Iraq's finances are under pressure after decades of war in a poverty-stricken country needing agricultural and other infrastructure upgrades.
It is grappling with corruption, a financial crisis and political deadlock which has left Iraq without a new government months after October elections.
"The climate has also strongly affected the gazelles," which lack forage in the desert-like region, Jayashi added.
- Barren soil -
At three other Iraqi reserves further north, the number of rhim gazelles has fallen by 25 percent in the past three years to 224 animals, according to an agriculture ministry official who asked to remain anonymous.
He blamed the drop at the reserves in Al-Madain near Baghdad, and in Diyala and Kirkuk on a "lack of public financing".
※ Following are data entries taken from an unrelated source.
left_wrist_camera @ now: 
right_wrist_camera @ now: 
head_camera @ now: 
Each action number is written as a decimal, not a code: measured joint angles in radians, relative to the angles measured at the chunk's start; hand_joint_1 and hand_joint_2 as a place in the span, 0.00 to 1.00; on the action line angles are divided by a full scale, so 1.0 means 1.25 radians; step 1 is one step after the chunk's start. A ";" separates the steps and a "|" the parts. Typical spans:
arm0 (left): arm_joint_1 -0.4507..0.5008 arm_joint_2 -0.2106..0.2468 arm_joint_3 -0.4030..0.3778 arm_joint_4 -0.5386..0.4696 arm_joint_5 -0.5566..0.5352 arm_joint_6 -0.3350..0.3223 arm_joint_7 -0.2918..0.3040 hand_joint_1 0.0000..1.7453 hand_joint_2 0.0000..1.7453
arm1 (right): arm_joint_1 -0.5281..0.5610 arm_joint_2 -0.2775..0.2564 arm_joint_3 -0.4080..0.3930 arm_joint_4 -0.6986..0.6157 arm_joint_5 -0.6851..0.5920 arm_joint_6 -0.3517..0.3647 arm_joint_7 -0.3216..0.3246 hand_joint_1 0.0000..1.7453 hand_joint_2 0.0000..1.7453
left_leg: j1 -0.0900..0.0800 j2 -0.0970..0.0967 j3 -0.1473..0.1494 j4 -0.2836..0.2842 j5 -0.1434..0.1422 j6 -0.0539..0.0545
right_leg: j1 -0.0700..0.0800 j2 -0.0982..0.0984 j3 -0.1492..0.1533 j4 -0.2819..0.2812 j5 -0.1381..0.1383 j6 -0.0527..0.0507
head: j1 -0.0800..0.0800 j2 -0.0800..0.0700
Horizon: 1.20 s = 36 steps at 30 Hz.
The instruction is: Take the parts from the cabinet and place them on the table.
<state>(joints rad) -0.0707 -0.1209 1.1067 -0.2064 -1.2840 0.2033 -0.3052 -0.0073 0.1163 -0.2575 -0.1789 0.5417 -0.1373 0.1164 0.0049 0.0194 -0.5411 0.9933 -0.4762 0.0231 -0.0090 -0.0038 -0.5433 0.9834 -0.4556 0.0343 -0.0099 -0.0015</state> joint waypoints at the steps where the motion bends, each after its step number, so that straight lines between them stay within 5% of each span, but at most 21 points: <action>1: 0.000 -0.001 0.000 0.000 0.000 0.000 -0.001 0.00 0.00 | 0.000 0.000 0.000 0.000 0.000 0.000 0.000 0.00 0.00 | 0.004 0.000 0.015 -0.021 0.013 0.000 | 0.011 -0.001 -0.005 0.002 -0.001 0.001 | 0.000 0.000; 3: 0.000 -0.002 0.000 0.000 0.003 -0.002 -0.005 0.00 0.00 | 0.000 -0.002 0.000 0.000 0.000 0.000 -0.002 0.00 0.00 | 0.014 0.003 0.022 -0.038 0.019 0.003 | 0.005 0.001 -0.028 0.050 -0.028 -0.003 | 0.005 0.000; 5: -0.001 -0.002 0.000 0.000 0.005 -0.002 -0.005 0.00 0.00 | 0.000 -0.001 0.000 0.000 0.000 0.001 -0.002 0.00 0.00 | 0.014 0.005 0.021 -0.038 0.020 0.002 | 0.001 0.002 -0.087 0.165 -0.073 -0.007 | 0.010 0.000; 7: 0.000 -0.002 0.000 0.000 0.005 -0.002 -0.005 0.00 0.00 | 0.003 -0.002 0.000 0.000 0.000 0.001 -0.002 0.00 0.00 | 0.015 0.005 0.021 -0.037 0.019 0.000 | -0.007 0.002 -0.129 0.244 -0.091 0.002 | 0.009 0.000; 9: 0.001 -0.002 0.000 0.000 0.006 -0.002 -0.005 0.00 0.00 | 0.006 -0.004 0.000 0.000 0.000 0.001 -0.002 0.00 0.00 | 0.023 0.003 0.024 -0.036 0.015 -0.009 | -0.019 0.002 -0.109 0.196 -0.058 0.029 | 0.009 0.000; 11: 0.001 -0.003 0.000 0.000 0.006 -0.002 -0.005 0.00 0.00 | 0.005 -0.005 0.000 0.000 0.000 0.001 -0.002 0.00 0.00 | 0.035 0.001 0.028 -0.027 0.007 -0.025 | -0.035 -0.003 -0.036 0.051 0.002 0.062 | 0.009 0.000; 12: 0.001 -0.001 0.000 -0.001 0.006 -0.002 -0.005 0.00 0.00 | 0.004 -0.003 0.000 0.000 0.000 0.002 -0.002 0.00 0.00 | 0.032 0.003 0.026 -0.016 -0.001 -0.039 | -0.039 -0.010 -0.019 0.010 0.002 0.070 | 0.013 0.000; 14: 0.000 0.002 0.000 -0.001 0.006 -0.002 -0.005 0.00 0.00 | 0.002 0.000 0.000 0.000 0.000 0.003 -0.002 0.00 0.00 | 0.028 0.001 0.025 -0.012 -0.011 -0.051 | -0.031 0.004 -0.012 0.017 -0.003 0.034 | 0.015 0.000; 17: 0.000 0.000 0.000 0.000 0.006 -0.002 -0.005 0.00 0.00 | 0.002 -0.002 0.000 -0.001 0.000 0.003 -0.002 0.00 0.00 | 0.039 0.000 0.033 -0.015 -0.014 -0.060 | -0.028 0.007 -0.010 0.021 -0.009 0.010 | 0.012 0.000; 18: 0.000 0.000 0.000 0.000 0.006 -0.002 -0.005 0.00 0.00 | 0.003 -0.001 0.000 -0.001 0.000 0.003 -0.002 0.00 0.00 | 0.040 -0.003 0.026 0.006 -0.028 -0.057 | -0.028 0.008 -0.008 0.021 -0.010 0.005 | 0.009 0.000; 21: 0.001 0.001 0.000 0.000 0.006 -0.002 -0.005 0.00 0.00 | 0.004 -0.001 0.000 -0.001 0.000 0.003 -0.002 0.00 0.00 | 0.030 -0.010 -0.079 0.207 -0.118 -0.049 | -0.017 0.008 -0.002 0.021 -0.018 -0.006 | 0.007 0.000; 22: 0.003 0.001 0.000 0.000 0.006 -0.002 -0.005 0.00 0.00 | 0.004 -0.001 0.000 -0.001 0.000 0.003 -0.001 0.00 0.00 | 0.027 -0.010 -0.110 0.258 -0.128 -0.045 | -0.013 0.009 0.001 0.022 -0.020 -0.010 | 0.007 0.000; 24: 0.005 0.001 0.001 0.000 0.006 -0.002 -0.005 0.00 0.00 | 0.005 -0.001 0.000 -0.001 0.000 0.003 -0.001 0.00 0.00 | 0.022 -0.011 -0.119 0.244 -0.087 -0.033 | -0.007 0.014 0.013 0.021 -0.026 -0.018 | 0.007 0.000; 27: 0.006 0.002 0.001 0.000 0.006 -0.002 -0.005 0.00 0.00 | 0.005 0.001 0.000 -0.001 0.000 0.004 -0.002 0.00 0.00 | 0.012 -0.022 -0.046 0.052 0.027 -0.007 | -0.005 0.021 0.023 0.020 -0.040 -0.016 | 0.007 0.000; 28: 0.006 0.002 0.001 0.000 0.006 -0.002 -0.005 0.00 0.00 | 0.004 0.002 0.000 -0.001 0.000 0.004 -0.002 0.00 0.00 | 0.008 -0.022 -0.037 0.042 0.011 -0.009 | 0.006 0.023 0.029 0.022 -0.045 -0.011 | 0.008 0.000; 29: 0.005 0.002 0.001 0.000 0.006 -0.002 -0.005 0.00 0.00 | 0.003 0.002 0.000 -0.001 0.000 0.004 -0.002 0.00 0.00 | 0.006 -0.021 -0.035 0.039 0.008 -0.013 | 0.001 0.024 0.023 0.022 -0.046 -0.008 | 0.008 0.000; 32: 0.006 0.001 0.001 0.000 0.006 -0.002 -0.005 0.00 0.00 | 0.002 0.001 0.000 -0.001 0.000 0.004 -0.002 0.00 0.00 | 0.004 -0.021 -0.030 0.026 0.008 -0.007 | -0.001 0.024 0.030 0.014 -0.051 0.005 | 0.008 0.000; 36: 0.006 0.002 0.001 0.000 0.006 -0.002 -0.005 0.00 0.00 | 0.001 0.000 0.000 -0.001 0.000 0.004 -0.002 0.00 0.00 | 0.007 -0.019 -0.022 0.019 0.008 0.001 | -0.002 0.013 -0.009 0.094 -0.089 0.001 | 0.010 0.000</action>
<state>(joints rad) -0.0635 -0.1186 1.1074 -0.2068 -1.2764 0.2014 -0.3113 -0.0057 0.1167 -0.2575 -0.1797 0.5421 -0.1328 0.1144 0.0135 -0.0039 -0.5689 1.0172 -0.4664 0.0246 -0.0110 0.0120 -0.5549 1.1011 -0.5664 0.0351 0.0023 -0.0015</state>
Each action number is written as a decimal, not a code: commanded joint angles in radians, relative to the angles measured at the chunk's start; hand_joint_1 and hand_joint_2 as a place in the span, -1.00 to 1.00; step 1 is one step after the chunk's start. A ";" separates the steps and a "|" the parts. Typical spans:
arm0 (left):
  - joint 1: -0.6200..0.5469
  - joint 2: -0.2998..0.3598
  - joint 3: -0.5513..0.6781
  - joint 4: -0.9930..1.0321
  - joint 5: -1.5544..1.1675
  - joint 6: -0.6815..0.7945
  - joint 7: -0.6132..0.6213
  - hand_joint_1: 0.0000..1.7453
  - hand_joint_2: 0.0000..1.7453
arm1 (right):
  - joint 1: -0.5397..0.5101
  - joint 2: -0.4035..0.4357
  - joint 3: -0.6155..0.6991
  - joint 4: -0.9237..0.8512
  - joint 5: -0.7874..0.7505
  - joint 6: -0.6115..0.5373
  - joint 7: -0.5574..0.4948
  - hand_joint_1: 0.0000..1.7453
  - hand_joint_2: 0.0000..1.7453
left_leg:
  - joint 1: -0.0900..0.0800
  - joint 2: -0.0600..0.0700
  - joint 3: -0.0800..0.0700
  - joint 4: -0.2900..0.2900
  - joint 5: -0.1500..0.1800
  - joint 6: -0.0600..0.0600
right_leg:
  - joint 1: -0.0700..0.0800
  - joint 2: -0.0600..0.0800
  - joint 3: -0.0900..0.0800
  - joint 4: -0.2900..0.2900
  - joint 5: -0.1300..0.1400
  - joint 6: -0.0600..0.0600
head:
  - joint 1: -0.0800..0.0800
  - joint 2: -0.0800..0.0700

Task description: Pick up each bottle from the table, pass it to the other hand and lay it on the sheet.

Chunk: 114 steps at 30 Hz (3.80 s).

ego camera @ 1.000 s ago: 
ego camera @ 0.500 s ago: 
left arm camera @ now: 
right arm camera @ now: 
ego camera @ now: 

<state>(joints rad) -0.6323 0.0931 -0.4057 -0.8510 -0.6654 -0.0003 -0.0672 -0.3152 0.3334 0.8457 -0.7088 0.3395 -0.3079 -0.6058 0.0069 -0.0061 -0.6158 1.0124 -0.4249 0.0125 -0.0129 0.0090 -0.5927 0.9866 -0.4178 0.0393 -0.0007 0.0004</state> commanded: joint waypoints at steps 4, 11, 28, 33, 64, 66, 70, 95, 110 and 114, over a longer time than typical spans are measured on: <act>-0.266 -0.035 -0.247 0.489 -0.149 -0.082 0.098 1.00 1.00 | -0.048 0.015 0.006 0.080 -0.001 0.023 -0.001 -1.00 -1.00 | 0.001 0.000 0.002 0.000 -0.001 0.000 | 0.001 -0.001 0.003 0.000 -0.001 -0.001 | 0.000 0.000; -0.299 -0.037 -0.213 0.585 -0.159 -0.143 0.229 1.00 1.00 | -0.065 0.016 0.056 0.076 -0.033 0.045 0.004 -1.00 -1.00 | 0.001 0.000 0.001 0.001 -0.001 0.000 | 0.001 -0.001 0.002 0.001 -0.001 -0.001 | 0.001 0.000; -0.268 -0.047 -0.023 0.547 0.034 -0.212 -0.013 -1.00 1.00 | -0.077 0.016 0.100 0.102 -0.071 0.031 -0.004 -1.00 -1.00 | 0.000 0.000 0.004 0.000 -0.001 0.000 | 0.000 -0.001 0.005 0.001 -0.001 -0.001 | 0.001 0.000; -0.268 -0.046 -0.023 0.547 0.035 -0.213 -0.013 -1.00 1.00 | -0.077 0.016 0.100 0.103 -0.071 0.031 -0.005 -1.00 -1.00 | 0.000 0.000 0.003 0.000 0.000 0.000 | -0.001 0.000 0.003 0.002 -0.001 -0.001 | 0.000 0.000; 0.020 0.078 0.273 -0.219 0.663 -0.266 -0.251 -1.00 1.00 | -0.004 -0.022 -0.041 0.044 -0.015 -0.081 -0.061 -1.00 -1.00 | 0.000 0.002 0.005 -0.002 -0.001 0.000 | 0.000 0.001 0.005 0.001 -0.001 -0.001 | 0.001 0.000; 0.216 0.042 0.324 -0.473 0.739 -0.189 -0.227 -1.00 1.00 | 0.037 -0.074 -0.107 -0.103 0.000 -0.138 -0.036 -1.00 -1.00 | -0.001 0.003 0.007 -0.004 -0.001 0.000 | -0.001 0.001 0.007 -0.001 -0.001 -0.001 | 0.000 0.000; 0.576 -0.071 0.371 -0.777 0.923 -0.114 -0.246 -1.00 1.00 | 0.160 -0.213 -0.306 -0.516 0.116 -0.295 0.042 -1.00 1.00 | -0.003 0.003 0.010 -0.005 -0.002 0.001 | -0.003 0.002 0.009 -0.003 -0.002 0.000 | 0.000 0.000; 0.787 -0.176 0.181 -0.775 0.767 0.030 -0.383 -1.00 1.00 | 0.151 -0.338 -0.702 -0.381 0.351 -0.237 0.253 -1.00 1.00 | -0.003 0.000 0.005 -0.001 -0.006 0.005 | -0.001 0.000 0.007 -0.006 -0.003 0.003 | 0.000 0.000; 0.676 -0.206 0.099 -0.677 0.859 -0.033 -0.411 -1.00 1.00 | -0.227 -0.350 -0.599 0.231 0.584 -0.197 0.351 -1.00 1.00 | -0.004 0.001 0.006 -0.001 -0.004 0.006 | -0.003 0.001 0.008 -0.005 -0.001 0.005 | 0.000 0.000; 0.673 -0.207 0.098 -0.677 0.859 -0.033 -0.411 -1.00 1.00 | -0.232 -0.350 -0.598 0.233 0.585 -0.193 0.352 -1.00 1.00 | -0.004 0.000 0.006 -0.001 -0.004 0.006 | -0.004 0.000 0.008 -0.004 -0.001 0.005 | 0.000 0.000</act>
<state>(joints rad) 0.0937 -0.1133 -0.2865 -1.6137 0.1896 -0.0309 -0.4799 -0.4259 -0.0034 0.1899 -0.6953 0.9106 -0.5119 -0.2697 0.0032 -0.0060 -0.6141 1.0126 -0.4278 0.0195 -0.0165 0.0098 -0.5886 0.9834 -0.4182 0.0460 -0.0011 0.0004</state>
At the Sawa reserve, established in 2007 near the southern city of Samawah, the animals pant under the scorching sun.
The brown and barren earth is dry beyond recovery, and meagre shrubs that offer slight nourishment are dry and tough.
Some gazelles, including youngsters still without horns, nibble hay spread out on the flat ground.
Others take shelter under a metal roof, drinking water from a trough.
Summer hasn't even begun but temperatures have already hit 50 degrees Celsius (122 Fahrenheit) in parts of the country.
The effects of drought have been compounded by dramatic falls in the level of some rivers due to dams upstream and on tributaries in Turkey and Iran.
Desertification affects 39 percent of Iraqi land, the country's president has warned.
"Water scarcity negatively affects all our regions. It will lead to reduced fertility of our agricultural lands because of salination," Saleh said.
He has sent 100 million dinars (over $68,000) in an effort to help save the Sawa reserve's rhim gazelles, Jayashi said.
But the money came too late for some.
Five more have just died, their carcasses lying together on the brown earth.